Ali nie pytała, tylko od razu wygrzebała jakiś ze swojej walizki, po czym z iskrą w oczach podała go Maxowi. Z jednej strony musiała być zła, że marnuje swoją bieliznę, ale z drugiej, podobało jej się, że robi się tak pikantnie. A mnie ani trochę.
- Zmieszamy bitą śmietanę i ketchup, nałożymy, a on ma zlizać - uśmiechnął się cwaniacko. - Jak pies.
- Tylko nie pies! - pierwszy raz widziałam, żeby Luno się zdenerwował. Wszyscy zaczęli go uciszać. W końcu była cisza nocna.
- Nie ma mowy. Max, oddawaj to - Regulus rzucił się w stronę chłopaka, ale zatrzymała go Alison.

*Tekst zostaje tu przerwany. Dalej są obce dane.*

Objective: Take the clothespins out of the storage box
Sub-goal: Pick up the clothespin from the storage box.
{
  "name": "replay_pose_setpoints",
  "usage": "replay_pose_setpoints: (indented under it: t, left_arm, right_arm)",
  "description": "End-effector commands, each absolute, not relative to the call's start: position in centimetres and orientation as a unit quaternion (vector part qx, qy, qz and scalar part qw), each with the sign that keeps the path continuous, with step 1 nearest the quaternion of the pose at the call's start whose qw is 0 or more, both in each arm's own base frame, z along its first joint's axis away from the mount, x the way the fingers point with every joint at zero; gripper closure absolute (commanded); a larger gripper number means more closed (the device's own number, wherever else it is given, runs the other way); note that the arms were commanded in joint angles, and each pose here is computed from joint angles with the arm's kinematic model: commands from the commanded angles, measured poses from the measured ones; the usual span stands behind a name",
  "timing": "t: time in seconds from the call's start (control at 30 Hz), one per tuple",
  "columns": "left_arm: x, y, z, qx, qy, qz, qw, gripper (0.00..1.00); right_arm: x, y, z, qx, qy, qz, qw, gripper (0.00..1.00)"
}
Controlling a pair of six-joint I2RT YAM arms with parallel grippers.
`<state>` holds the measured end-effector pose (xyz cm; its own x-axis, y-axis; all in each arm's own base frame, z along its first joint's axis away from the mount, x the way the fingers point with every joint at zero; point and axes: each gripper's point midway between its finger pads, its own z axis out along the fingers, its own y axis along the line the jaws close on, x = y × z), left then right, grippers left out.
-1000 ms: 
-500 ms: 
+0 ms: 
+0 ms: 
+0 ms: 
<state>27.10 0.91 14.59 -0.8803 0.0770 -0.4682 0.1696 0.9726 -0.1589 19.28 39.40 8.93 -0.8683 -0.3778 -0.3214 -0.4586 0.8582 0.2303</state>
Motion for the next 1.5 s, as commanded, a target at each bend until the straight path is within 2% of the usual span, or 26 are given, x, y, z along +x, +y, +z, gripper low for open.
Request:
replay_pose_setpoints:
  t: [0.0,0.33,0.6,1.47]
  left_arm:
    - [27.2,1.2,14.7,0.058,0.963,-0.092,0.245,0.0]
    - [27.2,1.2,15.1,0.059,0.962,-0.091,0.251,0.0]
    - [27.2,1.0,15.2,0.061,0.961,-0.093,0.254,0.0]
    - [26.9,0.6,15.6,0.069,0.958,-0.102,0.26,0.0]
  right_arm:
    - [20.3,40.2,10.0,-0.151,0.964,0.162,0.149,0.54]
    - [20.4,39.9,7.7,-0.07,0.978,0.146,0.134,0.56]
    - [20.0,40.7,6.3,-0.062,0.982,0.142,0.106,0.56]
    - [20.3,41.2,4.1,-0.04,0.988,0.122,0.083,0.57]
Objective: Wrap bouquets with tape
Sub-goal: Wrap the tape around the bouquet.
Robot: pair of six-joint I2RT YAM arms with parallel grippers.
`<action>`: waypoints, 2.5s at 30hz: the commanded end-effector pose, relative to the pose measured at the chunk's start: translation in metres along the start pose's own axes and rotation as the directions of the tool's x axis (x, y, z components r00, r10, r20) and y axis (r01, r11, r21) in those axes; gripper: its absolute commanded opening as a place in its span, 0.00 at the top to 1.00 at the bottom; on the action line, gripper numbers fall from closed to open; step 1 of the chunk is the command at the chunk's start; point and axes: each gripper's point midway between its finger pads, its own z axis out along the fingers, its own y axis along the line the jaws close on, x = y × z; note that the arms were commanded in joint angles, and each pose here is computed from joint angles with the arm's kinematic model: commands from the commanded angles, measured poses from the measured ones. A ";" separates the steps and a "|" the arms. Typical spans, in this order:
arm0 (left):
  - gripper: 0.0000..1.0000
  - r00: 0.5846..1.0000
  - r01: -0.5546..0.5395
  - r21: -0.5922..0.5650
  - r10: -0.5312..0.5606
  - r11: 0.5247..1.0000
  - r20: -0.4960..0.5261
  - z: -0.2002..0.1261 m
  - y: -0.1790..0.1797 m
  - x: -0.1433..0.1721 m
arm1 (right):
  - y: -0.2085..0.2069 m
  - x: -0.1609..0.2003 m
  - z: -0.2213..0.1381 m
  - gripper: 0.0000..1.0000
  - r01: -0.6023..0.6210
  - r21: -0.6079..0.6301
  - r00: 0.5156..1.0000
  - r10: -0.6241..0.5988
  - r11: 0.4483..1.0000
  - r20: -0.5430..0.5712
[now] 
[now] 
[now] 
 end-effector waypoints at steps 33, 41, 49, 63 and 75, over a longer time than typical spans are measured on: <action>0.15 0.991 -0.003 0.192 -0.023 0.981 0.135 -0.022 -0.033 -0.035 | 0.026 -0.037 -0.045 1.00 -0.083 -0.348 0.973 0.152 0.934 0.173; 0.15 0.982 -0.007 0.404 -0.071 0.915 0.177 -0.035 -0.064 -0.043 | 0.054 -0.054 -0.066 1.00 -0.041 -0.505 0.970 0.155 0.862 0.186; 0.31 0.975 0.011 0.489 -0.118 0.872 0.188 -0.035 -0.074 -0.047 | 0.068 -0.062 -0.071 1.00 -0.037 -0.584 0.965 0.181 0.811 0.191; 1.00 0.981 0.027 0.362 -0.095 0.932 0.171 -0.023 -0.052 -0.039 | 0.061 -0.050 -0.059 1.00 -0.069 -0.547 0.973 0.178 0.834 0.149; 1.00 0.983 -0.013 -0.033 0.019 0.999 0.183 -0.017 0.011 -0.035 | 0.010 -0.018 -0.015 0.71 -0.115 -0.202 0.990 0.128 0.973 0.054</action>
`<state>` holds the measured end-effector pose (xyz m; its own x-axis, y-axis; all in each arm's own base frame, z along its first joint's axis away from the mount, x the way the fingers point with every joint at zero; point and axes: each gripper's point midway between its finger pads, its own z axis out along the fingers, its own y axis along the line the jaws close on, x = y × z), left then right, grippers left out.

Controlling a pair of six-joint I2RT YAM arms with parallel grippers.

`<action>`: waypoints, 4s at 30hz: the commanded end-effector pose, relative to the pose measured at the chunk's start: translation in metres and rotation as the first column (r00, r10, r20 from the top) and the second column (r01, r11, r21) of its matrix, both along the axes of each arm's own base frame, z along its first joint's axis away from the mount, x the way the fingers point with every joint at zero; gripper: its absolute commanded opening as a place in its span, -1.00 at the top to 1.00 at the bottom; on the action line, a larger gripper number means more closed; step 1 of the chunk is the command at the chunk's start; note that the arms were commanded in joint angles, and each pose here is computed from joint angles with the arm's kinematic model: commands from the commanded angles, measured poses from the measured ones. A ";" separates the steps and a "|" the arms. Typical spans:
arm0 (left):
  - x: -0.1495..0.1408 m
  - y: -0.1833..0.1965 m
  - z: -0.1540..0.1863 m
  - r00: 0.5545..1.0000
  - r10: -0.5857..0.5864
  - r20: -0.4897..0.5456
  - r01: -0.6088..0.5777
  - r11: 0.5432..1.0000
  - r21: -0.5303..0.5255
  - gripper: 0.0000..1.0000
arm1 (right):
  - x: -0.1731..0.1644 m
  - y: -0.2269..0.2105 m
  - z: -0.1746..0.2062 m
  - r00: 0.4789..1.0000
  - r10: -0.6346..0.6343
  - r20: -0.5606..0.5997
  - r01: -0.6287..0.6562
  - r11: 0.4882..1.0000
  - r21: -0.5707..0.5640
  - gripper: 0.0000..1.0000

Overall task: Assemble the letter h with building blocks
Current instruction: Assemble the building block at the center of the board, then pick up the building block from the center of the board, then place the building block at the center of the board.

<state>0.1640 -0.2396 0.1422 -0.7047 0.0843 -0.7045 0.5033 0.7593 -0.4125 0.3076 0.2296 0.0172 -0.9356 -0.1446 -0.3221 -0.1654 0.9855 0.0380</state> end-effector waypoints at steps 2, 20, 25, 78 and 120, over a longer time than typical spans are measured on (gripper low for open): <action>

- Hej, hej, to mój stanik i to ja będę decydowała, czy i komu go dam. Czyń honory, Max - dziewczyna pociągnęła swojego adoratora za koszulkę i spojrzeniem przywołała go do porządku. Lub też posłuszeństwa jej.
- Jak chcesz.
 Max zabrał się do rozlewania po bieliźnie swojej mieszaniny. Gdy skończył, cały stanik był umazany ketchupem i śmietaną. Luno odważnie wziął to do ręki, a my osłupieni wpatrywaliśmy się, jak wypełnia zadanie. Sądziłam, że po czymś takim zwymiotuje, ale nie. Po minucie wyglądał na zadowolonego, a stanik oddał w ręce mojej przyjaciółki. Potem złapał i zakręcił butelką. Zawirowała, po czym zatrzymała się na Cat. Oczy dziewczyny wyrażały jej strach. Ale co Luno mógł jej mieć do zarzucenia?
- Spoko, pytanie, czy zadanie? - zapytał obojętnie.
- Pytanie! - wypaliła Cat, jeszcze zanim chłopak dokończył.
- Ulubione słodycze?
- Żelki - odpowiedziała i ujęła butelkę, która wylosowała Shery'ego. - Pytanie, czy zadanie?
- Nie chce mi się wstawać, więc pytanie - chłopak spojrzał na swojego młodszego brata groźnie. No tak, przecież Luno stwierdził, że pytania są dla mięczaków, a on nie chciał uchodzić za takiego.
- Ulubiony przedmiot?
-Czy ja wiem? Raczej biologia - Shery zakręcił butelką i wpatrywał się w nią intensywnie, aż jej gwint nie zatrzymał się, wskazując Maxa . - Pytanie, czy zadanie?
- Zadanie - prychnął blondyn i przeczesał swoje włosy dłonią.
Odwet-to właśnie szykował Shery, za upokorzenie młodszego brata. Wiedziałam to i nawet się nie zdziwiłam. Mnie również było żal Luna, choć nie byłabym w stanie się odgryźć.
- A teraz weźmiesz pastę do zębów, pójdziesz do pokoju, w którym jest Keysi i nasmarujesz wszystkim dziewczynom włosy. Ale nie możesz ich obudzić, bo inaczej... To już ich sprawa, jak Cię ukarzą.